Despite the zoo being closed to the public after Hurricane Maria in September 2017, the zoo still had employed zookeepers to care for the animals, including two lion cubs that were born at the zoo in 2019. That same year, volunteer efforts began to help maintain the zoo in preparation for a planned 2021 reopening of the facilities. The following year, in 2020, FEMA had assigned $6.2 million to the zoo for repairs related to the hurricane.

===Mundi the elephant===
One of the zoo's most popular and well-known animals was Mundi, a female African savanna elephant, born in the wild in 1982 at Hwange National Park in Zimbabwe. She was rescued among 63 other young African elephant calves through a rescue mission funded by Arthur Jones, after they were left orphaned by the Zimbabwe government, who organized a mass culling. Jones brought the calves to the United States in 1984, including Mundi, and sold them off to circuses and zoos. Mundi was sold off to the Mayagüez Zoo in 1988 after a brutal attack left her blind in one eye and a permanently damaged tusk. She remained in solitary display for 35 years at the time when the zoo was permanently closed in February 2023.

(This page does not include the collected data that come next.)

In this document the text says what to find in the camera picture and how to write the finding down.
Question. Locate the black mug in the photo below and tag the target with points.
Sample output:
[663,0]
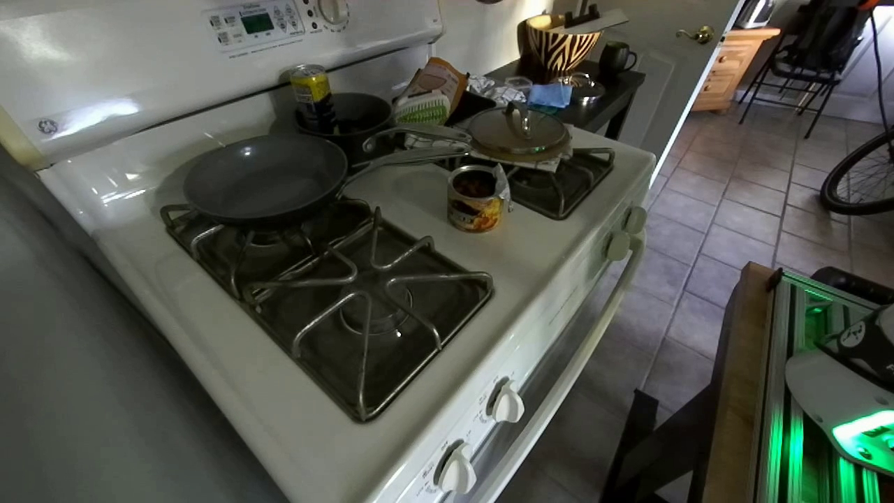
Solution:
[615,60]

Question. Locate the clear glass bowl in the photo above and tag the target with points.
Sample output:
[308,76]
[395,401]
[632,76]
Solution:
[583,88]

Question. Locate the yellow topped dark can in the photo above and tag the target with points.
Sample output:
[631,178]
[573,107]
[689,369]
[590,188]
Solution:
[311,88]

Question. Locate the small black burner grate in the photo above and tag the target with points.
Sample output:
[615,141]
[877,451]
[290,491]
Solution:
[561,191]

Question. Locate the wooden cabinet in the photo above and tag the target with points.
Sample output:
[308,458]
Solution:
[737,71]

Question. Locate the crumpled aluminium foil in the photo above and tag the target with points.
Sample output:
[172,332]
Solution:
[499,88]

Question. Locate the grey door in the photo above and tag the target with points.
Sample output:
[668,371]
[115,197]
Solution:
[671,83]

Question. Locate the small black pan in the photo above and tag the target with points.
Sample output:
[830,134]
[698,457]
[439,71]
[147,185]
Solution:
[364,111]

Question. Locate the bicycle wheel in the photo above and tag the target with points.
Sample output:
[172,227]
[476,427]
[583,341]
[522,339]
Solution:
[843,185]

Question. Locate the brass door knob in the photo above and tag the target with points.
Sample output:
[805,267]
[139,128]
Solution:
[698,35]

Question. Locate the white GE gas stove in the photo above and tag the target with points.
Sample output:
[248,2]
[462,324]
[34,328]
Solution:
[561,240]

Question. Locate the black metal chair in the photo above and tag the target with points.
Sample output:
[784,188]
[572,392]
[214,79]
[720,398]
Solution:
[811,44]

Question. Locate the green lit aluminium frame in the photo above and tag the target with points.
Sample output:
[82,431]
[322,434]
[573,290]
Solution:
[791,448]

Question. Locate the grey frying pan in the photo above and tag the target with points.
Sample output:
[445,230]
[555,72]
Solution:
[269,177]

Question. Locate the wooden board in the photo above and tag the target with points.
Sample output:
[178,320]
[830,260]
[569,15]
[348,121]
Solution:
[741,392]

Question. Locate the cardboard food box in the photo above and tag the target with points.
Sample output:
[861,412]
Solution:
[431,93]

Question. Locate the zebra pattern bowl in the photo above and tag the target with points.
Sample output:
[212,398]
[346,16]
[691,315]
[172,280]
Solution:
[561,44]

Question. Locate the white stove knob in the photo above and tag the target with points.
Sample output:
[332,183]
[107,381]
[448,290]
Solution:
[457,471]
[619,243]
[635,219]
[506,403]

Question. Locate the blue cloth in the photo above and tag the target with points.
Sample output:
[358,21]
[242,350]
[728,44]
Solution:
[550,96]

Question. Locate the open tin can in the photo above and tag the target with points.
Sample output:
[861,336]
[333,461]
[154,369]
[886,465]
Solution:
[476,211]

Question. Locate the glass pot lid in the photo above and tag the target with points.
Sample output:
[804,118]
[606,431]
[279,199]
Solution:
[518,131]

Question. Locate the large black burner grate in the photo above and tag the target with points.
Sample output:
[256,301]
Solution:
[374,308]

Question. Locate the black stand legs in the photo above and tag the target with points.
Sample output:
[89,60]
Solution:
[653,448]

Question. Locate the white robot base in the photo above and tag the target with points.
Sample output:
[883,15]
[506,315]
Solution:
[840,392]

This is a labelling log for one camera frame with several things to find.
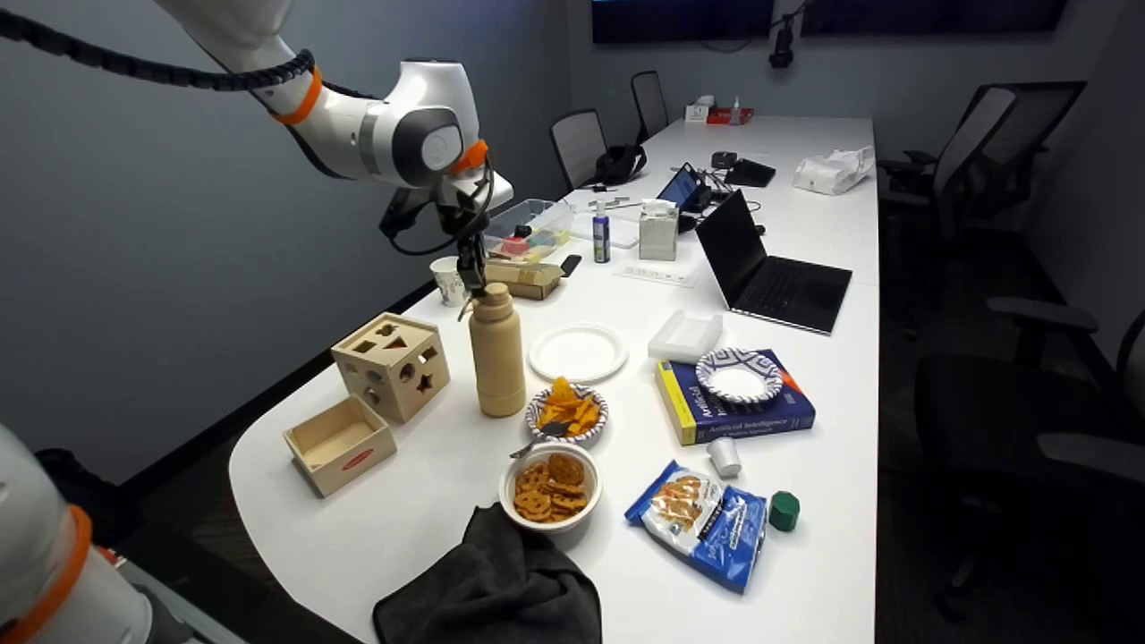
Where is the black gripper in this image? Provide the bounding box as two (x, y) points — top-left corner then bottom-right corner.
(433, 171), (501, 302)

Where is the tan brown bottle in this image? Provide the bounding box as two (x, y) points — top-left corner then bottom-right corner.
(466, 278), (528, 421)

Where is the white paper cup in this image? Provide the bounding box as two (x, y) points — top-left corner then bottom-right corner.
(425, 254), (472, 308)

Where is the brown wooden roll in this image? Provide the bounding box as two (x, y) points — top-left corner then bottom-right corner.
(481, 254), (565, 302)

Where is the clear plastic container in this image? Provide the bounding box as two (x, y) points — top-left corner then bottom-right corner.
(483, 192), (579, 266)

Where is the wooden shape sorter cube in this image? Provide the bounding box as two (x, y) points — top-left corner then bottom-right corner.
(328, 308), (456, 427)

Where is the white round plate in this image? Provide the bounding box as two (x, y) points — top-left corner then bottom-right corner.
(525, 321), (635, 386)

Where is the grey mesh office chair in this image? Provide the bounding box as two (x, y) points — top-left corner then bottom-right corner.
(626, 68), (674, 144)
(548, 109), (612, 192)

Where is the small bowl of orange chips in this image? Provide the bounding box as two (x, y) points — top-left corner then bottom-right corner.
(525, 377), (612, 448)

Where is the metal spoon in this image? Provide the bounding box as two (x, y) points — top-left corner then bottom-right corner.
(509, 420), (571, 460)

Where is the black bag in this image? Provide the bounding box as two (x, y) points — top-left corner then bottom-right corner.
(589, 138), (650, 188)

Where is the white carton box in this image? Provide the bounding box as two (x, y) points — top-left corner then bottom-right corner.
(636, 198), (684, 266)

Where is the white plastic tray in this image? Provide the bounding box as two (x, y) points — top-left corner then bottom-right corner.
(644, 308), (726, 366)

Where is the tablet with blue screen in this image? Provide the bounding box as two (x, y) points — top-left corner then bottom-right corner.
(656, 160), (716, 216)

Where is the open wooden box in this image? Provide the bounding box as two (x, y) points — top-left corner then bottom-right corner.
(283, 392), (400, 502)

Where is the white bowl of pretzels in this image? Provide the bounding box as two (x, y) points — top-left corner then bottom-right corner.
(496, 441), (604, 532)

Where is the blue patterned white bowl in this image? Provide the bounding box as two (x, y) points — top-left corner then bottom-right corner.
(695, 343), (786, 407)

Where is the black gadget pile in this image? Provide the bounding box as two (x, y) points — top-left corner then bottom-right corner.
(707, 145), (781, 188)

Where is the blue and yellow book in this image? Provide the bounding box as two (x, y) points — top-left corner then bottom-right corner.
(650, 347), (818, 451)

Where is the small white cup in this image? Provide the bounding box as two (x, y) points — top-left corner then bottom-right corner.
(704, 433), (743, 483)

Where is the black laptop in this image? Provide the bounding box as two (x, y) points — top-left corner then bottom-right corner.
(695, 186), (855, 335)

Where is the black cloth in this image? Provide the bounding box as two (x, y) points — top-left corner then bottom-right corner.
(369, 502), (604, 644)

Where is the blue snack bag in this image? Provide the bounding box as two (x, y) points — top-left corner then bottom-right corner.
(623, 458), (773, 596)

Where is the crumpled white tissue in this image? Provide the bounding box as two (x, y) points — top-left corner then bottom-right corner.
(790, 144), (877, 198)

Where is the small green cap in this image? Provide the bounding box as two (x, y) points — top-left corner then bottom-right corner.
(766, 485), (806, 532)

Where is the black office chair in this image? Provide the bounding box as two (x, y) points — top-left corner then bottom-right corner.
(879, 77), (1088, 246)
(909, 289), (1145, 611)

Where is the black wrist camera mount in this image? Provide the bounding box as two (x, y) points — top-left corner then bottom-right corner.
(376, 169), (524, 243)

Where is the wall monitor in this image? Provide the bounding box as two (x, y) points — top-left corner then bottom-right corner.
(586, 0), (781, 50)
(799, 0), (1075, 39)

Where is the hanging camera on pole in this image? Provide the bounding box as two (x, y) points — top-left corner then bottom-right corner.
(766, 0), (806, 73)

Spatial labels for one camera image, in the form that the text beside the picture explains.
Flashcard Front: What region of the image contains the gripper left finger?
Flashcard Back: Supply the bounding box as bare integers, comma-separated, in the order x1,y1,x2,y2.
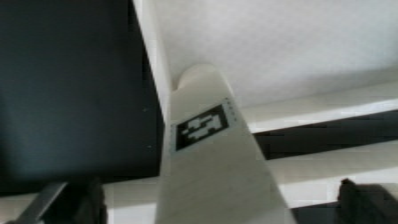
14,178,108,224

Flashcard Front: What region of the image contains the white desk tabletop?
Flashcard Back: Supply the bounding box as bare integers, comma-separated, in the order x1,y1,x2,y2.
131,0,398,132

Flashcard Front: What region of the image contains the white U-shaped obstacle fence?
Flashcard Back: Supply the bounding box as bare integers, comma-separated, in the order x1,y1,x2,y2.
0,140,398,224

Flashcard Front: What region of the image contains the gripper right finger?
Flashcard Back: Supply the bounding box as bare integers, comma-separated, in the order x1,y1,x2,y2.
335,179,398,224

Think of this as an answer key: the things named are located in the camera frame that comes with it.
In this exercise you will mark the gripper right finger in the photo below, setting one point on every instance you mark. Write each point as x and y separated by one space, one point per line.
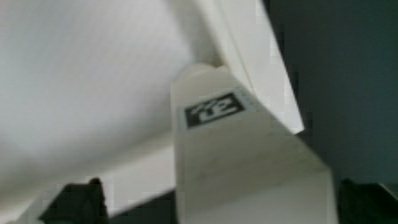
367 203

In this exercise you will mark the white desk top tray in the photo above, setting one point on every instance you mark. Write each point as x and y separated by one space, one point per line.
94 53

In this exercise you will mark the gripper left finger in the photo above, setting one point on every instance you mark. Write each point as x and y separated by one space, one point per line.
78 207

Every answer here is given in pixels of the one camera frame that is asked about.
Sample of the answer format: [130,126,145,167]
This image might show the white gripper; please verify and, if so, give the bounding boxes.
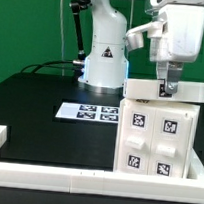
[149,4,204,94]

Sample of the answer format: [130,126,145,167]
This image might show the white cabinet body box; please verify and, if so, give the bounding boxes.
[113,98,200,178]

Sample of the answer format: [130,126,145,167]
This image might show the white cabinet top block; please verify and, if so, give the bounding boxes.
[123,78,204,103]

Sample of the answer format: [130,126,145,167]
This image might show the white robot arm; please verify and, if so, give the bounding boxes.
[69,0,204,95]

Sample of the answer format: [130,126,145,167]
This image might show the white U-shaped boundary fence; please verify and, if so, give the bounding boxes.
[0,125,204,204]

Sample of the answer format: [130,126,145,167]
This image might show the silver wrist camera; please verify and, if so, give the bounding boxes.
[125,21,163,51]

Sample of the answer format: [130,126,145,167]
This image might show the white marker base plate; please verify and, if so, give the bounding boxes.
[56,102,119,123]

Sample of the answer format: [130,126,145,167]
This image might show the white hanging cable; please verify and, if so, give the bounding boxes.
[53,0,73,77]

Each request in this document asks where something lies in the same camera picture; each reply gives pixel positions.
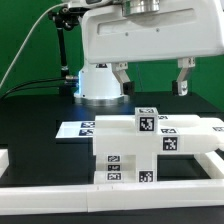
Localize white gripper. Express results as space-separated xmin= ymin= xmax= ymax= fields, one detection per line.
xmin=82 ymin=0 xmax=224 ymax=96

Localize white chair backrest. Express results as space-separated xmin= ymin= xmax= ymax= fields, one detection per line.
xmin=93 ymin=115 xmax=224 ymax=155

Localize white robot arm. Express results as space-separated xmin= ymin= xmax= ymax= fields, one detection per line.
xmin=66 ymin=0 xmax=224 ymax=105

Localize white marker base sheet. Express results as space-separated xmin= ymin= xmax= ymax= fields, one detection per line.
xmin=56 ymin=121 xmax=95 ymax=139

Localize white block far left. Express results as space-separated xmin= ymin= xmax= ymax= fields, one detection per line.
xmin=0 ymin=149 xmax=9 ymax=177

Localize black cables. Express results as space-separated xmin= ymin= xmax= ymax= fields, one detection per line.
xmin=0 ymin=77 xmax=81 ymax=101

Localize overhead camera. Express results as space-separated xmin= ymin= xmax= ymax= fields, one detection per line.
xmin=61 ymin=0 xmax=99 ymax=10

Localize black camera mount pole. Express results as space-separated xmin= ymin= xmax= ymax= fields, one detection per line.
xmin=48 ymin=6 xmax=79 ymax=96

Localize white cable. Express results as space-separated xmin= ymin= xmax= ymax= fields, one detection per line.
xmin=0 ymin=3 xmax=68 ymax=91

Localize white boundary frame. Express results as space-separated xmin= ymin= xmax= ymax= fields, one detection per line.
xmin=0 ymin=151 xmax=224 ymax=215

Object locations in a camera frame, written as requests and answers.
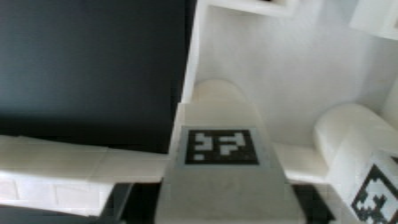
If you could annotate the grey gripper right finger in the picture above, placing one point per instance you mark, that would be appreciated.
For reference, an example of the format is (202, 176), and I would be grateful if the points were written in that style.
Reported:
(316, 211)

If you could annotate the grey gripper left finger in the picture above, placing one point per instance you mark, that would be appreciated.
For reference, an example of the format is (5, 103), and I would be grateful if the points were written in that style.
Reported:
(110, 216)

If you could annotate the white chair leg block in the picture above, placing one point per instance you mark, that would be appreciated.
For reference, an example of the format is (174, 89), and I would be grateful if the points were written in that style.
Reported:
(224, 185)

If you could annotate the white chair seat part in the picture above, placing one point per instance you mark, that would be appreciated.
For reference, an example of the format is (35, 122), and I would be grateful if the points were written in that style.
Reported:
(307, 63)

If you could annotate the white chair leg tagged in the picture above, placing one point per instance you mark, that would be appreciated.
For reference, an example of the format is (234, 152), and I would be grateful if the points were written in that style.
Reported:
(357, 144)

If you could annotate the white front rail bar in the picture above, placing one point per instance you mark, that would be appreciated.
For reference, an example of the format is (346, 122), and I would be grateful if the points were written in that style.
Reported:
(58, 175)

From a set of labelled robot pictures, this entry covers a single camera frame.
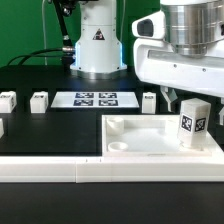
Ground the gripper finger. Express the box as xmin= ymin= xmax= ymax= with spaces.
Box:
xmin=219 ymin=97 xmax=224 ymax=125

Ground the white block at left edge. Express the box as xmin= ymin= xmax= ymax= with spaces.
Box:
xmin=0 ymin=118 xmax=4 ymax=139

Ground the black cable bundle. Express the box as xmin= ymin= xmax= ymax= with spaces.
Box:
xmin=6 ymin=48 xmax=73 ymax=67

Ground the white square table top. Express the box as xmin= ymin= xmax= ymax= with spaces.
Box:
xmin=102 ymin=115 xmax=215 ymax=157

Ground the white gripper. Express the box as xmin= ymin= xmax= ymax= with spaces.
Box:
xmin=134 ymin=38 xmax=224 ymax=112

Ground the white marker plate with tags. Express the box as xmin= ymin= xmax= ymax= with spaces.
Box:
xmin=51 ymin=92 xmax=139 ymax=108

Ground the white L-shaped obstacle fence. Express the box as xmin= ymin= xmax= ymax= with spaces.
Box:
xmin=0 ymin=141 xmax=224 ymax=183

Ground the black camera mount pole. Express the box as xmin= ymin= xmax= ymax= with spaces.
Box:
xmin=48 ymin=0 xmax=78 ymax=70

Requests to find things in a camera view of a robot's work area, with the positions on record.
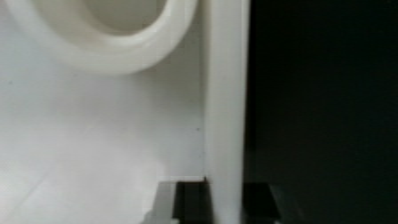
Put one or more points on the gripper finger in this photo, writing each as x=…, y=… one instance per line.
x=261, y=213

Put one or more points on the white square table top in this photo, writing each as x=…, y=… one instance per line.
x=121, y=109

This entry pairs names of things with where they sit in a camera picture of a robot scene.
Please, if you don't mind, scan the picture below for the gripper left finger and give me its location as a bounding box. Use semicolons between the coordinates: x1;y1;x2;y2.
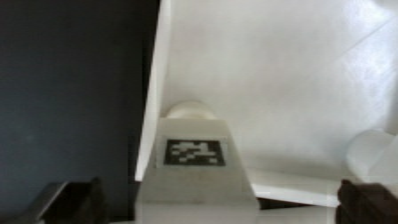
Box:
10;178;109;224

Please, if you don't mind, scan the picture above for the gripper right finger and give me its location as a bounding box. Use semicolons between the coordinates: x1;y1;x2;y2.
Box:
333;179;398;224

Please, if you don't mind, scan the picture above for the white table leg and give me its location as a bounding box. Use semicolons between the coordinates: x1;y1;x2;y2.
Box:
134;102;259;224

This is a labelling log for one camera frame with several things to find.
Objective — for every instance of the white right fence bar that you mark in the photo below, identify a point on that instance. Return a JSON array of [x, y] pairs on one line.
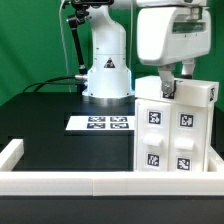
[[216, 163]]

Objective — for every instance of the white cabinet body box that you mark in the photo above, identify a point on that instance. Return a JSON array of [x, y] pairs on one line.
[[171, 137]]

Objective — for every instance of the black camera stand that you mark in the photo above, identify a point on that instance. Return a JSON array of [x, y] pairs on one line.
[[78, 18]]

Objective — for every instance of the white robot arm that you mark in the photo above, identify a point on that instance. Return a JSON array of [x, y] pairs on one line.
[[109, 80]]

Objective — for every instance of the white marker base plate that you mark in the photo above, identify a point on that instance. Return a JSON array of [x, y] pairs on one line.
[[98, 123]]

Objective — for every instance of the white fence bar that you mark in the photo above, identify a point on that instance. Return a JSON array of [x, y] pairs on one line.
[[111, 183], [216, 163], [11, 155]]

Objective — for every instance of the white left fence bar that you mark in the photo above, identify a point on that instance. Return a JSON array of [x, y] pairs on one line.
[[11, 155]]

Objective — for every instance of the white front fence bar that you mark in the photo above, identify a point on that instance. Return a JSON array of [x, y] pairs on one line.
[[111, 183]]

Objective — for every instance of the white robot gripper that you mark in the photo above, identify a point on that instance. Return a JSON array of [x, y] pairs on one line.
[[167, 35]]

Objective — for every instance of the white cabinet top block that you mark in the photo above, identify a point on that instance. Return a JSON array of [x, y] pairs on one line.
[[188, 92]]

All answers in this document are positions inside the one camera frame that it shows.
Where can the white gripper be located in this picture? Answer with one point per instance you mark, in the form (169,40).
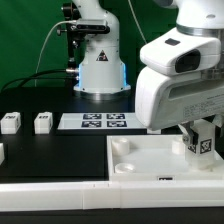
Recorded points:
(162,101)

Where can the white square tabletop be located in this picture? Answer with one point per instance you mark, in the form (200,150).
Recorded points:
(154,158)

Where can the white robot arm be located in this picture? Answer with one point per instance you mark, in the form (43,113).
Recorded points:
(196,44)

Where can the white block left edge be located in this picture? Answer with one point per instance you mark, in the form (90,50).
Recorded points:
(2,155)

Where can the white front fence wall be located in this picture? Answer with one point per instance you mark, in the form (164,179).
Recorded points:
(107,195)

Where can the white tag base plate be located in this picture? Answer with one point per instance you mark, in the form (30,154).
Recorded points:
(97,121)

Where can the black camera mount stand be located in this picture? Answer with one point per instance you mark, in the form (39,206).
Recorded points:
(70,12)

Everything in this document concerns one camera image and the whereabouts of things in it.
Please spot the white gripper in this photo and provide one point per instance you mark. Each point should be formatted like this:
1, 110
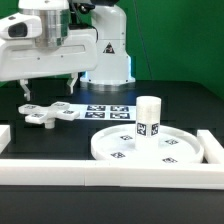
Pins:
21, 59

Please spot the white cross-shaped table base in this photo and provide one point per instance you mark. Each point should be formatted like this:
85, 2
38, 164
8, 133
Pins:
48, 115

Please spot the white round table top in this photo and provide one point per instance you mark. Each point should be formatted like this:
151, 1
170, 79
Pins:
170, 146

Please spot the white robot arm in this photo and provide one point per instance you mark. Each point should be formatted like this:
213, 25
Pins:
113, 69

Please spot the white marker sheet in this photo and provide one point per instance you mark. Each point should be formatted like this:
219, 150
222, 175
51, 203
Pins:
105, 112

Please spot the white U-shaped fence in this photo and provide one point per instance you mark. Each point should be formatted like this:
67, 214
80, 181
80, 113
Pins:
209, 174

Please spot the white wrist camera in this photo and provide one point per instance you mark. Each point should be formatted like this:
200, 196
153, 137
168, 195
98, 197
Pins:
18, 26

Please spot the black camera pole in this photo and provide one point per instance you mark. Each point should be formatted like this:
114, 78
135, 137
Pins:
76, 8

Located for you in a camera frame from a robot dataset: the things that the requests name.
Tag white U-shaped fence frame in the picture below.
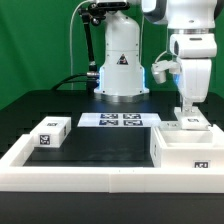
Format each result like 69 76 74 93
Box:
0 134 224 193

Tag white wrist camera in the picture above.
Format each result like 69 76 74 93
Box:
151 60 180 84

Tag small white box part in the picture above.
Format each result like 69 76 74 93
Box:
30 116 71 148

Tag white cabinet body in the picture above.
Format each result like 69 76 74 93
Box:
150 125 224 168

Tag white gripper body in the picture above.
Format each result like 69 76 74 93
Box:
169 33 217 104

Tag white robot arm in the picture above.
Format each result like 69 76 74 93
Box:
93 0 224 111

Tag white cable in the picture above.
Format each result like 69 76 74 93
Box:
69 0 93 90

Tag black cable bundle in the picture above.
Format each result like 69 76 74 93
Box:
51 73 100 91

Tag white marker tag sheet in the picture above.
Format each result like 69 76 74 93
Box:
78 113 161 128

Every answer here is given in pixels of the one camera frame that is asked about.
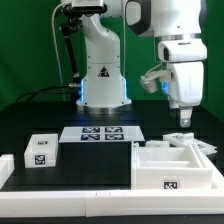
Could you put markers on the grey rear camera box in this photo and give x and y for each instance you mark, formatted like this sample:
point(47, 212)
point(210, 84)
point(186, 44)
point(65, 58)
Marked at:
point(89, 6)

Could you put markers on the white U-shaped obstacle frame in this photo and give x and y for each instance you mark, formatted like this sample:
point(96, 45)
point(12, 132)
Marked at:
point(108, 203)

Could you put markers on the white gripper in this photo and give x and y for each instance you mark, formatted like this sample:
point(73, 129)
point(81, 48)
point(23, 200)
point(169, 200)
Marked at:
point(183, 60)

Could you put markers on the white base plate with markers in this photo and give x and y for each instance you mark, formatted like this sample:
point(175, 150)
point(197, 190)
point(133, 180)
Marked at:
point(101, 134)

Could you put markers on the white cabinet top block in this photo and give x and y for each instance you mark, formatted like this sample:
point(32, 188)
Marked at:
point(41, 151)

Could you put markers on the white cabinet body box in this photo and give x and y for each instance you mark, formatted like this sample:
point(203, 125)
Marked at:
point(169, 168)

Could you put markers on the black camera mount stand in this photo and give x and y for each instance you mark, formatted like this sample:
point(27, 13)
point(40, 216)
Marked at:
point(71, 26)

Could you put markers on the white cabinet door panel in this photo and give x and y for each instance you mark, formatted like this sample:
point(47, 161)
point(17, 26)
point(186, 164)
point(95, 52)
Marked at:
point(184, 140)
point(157, 144)

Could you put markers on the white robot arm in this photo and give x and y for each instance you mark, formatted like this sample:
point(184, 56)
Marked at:
point(175, 25)

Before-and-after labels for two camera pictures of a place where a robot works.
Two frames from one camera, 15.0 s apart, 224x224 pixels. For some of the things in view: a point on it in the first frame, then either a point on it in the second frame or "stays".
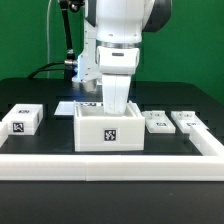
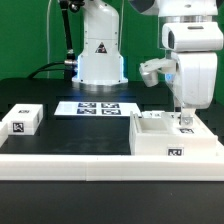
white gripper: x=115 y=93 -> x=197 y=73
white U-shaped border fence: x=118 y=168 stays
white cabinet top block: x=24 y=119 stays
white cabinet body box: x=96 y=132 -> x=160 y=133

In 2017, plans to relocate Mundi began through Carol Buckley's Elephant Aid International non-profit organization. In 2018, the organization signed a contract with the Government of Puerto Rico to relocate the elephant to Buckley's Elephant Refuge North America sanctuary in Attapulgus, Georgia but the plans were thwarted when the 2019 political scandal erupted and the contract was cancelled. After the zoo ceased operations in February 2023, Mundi was transported and escorted to Rafael Hernández Airport in Aguadilla on May 11, 2023 and flown to Jacksonville, Florida the next day. She was then transported by ground to Buckley's sanctuary, to live the rest of her lifetime with two rescued Asian elephants Tarra, a female, and Bo, a male.

==Decline and closure==
Within the zoo's final ten years alone, the zoo was cited for several violations of inhumane killings, including a puma, coatimundi, and a baboon that were "not fit for exhibition". Two guinea pigs on exhibition were fed alive to reptiles, and deer on exhibition were fed to big cats after having their jugulars cut without using a humane slaughter method. There were also accounts of the zoo using expired medications and having inadequate vet care. The United States Department of Agriculture investigated the zoo, and did not renew their federal permits.

On May 23, 2022, it was announced that the zoo's male chimpanzee, Magnum, had died at the age of 39. Although the official cause of death given was his advanced age, animal rights activists demanded for his death to be investigated, as they claim he had cardiac ailments for which he received no treatment.

On February 27, 2023, the permanent closure of the zoo was announced, by order of the United States Department of Justice, following much scrutiny due to questionable health and malnourishment of their animals, as well as the treatment they were receiving. The efforts to relocate all species to sanctuaries were completed between February and June 2023, with assistance from the Puerto Rico Natural Resources Ranger Corps, the United States Fish and Wildlife Service and The Wild Animal Sanctuary in Keenesburg, Colorado.